It ain't pretty. The U-bracket, as you can see, is corroded. I'd have replaced it, except that it is discontinued. But in the end, I drilled two of these fasteners through the steel U-bracket, through the plastic surfaces of the riser and the wing, and into the steel nut plate in the wing section. I didn't have to hack open the wing, and these can be removed to separate the riser and the wing if I ever want to attempt a more legitimate fix in the future. I don't think the wing on this car sees any big loads, and if it does, it's not loading this joint in a way that wants to pull it apart. So far it's been fine.


I noticed that my fender badges were looking a bit pink, and when one of them surrendered its finish to the 3M masking tape I knew it was time to replace. That's all-new badges for the entire exterior!


The California DMV titling office decided that my VIN verification was not completed by the correct authority, so this week I went by the Santa Clara DMV to try again. I want to make jokes, but the two ladies I worked with were friendly, patient, and got everything signed off in about 15 minutes. The biggest hurdle was confirming the model year against the VIN. The license test line is right next to the VIN sign-off line.
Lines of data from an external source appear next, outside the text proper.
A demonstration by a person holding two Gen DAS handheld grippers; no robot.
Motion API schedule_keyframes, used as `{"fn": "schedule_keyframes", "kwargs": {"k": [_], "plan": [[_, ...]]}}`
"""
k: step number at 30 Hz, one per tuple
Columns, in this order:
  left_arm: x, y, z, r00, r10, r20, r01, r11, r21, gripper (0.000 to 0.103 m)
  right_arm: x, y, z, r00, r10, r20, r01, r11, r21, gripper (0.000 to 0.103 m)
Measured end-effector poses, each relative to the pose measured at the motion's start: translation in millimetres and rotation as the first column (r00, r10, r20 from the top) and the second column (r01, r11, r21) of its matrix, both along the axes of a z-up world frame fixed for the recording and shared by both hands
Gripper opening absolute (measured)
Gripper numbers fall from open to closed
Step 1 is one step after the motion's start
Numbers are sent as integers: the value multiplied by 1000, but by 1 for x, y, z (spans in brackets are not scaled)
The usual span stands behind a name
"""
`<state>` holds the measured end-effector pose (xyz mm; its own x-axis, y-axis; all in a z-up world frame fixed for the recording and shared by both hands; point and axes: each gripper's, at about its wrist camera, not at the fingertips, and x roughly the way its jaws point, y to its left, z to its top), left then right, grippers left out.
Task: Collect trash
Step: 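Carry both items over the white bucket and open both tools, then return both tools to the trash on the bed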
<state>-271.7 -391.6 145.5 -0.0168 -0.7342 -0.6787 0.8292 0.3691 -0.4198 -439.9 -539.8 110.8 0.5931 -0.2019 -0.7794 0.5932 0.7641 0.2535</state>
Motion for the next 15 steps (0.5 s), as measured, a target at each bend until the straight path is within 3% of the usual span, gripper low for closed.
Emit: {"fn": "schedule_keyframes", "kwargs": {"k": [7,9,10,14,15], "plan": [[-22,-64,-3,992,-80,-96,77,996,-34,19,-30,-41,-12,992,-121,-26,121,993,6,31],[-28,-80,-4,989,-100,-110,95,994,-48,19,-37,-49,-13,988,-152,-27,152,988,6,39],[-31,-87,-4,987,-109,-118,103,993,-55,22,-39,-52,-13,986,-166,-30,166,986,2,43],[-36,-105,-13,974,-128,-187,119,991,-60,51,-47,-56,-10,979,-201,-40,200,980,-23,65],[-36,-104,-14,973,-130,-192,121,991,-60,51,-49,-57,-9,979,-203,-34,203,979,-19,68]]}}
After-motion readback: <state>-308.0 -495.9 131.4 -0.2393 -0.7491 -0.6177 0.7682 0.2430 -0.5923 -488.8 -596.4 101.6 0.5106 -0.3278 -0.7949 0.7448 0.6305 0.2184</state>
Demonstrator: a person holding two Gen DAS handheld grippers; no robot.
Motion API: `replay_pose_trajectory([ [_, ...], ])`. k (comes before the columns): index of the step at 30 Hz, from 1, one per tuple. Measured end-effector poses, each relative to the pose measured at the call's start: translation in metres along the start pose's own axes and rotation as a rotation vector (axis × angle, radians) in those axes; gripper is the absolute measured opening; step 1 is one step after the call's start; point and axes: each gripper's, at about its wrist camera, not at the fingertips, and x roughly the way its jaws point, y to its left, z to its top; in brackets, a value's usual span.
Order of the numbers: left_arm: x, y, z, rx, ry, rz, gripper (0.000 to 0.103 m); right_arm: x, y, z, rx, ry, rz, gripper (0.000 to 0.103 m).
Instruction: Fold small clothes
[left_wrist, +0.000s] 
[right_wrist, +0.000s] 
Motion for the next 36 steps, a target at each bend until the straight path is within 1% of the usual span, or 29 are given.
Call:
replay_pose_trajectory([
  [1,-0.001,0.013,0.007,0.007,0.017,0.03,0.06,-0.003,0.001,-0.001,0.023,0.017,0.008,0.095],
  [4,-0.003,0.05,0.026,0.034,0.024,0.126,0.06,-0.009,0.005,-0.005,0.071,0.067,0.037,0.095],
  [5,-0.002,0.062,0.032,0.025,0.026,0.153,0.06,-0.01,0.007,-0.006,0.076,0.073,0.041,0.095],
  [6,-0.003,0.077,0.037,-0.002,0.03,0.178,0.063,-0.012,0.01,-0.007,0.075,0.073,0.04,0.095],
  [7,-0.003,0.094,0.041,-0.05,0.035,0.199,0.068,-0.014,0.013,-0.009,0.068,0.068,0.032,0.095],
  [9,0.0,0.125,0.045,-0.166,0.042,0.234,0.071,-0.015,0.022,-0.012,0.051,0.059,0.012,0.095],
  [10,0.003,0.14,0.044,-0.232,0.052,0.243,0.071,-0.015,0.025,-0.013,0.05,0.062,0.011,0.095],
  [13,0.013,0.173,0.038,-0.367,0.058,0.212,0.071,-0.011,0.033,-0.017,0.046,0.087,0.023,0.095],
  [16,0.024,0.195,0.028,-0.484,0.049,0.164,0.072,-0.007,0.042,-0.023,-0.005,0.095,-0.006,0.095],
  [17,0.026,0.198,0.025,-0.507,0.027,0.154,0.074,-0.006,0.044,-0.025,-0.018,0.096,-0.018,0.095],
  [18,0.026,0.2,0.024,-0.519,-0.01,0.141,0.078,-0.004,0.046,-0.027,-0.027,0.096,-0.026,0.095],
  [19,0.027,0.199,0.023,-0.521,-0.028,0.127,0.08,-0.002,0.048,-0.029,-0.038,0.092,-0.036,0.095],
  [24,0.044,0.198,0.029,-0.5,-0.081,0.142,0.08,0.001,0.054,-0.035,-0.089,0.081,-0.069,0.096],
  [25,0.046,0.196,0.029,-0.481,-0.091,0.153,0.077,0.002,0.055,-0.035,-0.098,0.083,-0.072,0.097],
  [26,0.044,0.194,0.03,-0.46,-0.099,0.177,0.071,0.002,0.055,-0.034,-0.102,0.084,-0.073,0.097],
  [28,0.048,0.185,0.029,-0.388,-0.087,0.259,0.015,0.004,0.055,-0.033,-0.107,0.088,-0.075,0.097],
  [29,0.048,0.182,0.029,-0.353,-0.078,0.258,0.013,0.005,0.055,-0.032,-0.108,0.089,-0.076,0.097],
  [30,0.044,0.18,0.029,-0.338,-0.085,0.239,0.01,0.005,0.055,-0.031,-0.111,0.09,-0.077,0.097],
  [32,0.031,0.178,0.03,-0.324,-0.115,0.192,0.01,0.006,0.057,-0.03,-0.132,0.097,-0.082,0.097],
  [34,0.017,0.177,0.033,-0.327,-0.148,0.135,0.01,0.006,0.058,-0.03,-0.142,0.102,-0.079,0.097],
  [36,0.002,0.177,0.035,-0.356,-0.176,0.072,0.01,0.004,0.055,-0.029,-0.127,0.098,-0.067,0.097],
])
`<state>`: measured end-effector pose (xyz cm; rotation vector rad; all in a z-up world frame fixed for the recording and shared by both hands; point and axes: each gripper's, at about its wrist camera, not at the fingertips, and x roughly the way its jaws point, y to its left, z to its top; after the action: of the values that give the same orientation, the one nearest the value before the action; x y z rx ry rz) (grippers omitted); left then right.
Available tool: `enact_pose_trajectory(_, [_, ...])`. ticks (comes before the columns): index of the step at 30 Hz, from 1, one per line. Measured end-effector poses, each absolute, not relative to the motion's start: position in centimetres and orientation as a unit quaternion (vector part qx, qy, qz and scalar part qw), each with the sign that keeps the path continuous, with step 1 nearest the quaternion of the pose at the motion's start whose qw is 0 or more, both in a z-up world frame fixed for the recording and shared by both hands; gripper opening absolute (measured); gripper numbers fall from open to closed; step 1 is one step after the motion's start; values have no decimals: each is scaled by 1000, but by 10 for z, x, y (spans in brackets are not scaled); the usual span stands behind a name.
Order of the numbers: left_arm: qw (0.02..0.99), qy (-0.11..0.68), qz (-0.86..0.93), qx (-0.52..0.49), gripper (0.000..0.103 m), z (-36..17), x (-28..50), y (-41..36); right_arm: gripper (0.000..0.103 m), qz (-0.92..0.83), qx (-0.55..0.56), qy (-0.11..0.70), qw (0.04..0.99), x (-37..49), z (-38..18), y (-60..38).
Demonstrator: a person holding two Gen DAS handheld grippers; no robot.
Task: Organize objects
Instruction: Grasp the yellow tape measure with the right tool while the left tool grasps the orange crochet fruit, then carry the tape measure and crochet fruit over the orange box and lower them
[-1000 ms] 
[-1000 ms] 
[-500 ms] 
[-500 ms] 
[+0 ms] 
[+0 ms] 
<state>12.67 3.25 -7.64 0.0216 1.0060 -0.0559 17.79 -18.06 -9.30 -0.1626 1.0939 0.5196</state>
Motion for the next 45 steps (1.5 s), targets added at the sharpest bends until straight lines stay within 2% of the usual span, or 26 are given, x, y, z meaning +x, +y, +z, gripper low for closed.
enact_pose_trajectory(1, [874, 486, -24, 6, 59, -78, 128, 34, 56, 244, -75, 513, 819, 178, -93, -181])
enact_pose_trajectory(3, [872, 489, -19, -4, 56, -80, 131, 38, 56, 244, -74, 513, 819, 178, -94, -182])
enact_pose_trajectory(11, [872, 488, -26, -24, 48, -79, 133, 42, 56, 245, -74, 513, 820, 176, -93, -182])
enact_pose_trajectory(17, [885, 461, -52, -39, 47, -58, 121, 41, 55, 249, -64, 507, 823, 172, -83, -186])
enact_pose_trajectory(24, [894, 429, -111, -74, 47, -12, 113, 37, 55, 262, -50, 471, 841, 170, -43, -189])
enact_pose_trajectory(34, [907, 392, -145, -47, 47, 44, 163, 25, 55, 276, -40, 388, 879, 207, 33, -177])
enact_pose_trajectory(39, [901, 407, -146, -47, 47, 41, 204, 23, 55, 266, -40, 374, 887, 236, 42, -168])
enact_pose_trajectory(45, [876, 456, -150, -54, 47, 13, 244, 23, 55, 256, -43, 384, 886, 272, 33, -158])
When I pulled up, the 16 year-old kid sitting with his mom got pretty excited. "Brooo!!! Gee-tee-arr!!! Bro are you getting it registered???" ("hopefully") "Bro is it cool if I take a video?!!"

I tell him of course, go right ahead, and before I have finished shuffling my papers together this dude is out of his car, phone stretched out in front of him, launching straight into it: "ALRIGHT EVERYONE so I'm here at the DMV waiting for my driver test, and this GEE-TEE-ARR pulls up, SO sick..." 

Not a car for the shy. Hopefully the DMV has all it needs now, because I've been running around on paper plates for two months at this point and my vanity plates are already waiting for me. Can't pick them up until I have a standard-issue plate to exchange.



The weather cleared up a bit today so I snuck out to Menlo Park for a small Cars and Coffee gathering. The GT-R is a big hit in California and I'm meeting some really nice people. I'm also just jazzed to drive it.


Today the GT-R met its distant cousin, my '04 Mazdaspeed Miata. I've been a bad car dad and left the MSM languishing in the parking deck at work because of an issue with the boost solenoid that is causing a rough idle. I think I've diagnosed the issue (solenoid ain't working) so I hope that after installation of a replacement I'll have TWO red Japanese sports cars rocking and rolling.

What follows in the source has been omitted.